FAQ & Common Pitfalls

We're just starting out and revenue is unpredictable. How do we know if we qualify for the current year?

The current-year test is about what you expect, not a number you can only confirm in hindsight, revenue in the current calendar year isn't expected to exceed 100,000 euros. If your first year's actual revenue does end up crossing that 100,000 euro line partway through, the switch to standard taxation happens immediately at that point, from the specific transaction that pushed you over, not retroactively for the whole year.

We mostly invoice individual consumers, not businesses. Does the 'less attractive to business clients' downside even apply to us?

Not really, and this is worth being clear-eyed about, since it changes whether Kleinunternehmer status is actually a good fit. If your client base is primarily end consumers who can't reclaim VAT regardless of who they buy from, the inability to charge VAT works entirely in your favor, your prices are effectively cheaper without you sacrificing any margin. The downside specifically applies when your clients are VAT-registered businesses that would otherwise deduct the VAT you charged.

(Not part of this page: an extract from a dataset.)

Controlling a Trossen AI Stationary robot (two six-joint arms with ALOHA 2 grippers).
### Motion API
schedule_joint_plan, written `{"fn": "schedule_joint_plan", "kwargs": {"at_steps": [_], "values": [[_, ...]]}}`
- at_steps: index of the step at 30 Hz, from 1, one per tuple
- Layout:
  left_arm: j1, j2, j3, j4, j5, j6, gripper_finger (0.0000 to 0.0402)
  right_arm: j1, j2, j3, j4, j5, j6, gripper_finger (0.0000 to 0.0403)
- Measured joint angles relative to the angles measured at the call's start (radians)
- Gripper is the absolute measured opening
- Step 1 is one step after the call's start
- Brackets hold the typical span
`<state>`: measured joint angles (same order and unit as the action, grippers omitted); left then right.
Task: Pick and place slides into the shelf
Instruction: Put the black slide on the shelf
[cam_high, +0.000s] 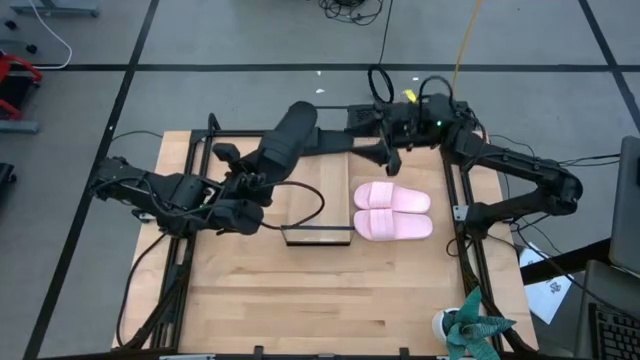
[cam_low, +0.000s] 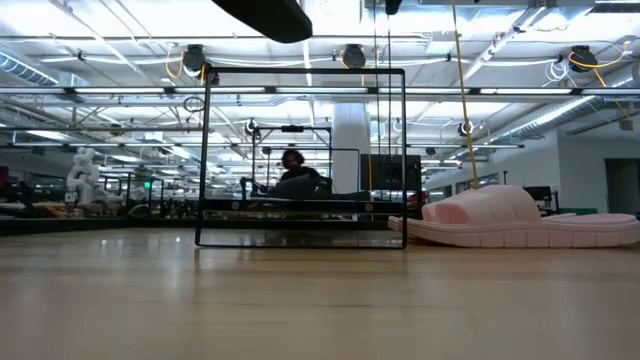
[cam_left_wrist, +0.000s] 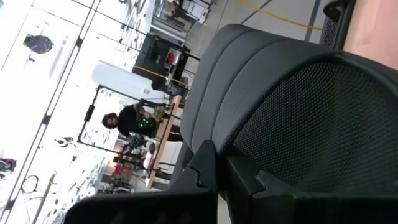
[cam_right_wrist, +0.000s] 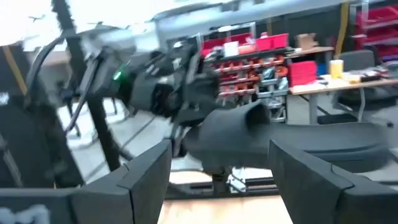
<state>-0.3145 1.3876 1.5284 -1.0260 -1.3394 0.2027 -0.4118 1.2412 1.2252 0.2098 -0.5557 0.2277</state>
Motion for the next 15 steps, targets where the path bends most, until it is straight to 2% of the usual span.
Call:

If we cross 25,000 euros this year but stay under 100,000, do we have to do anything right away?

Not for the rest of the current year, you can continue operating as a Kleinunternehmer through year-end. The requirement is that you switch to standard taxation starting the following calendar year, so the practical task is preparing for that transition, registering for VAT filings, adjusting your invoicing, rather than making any immediate change mid-year.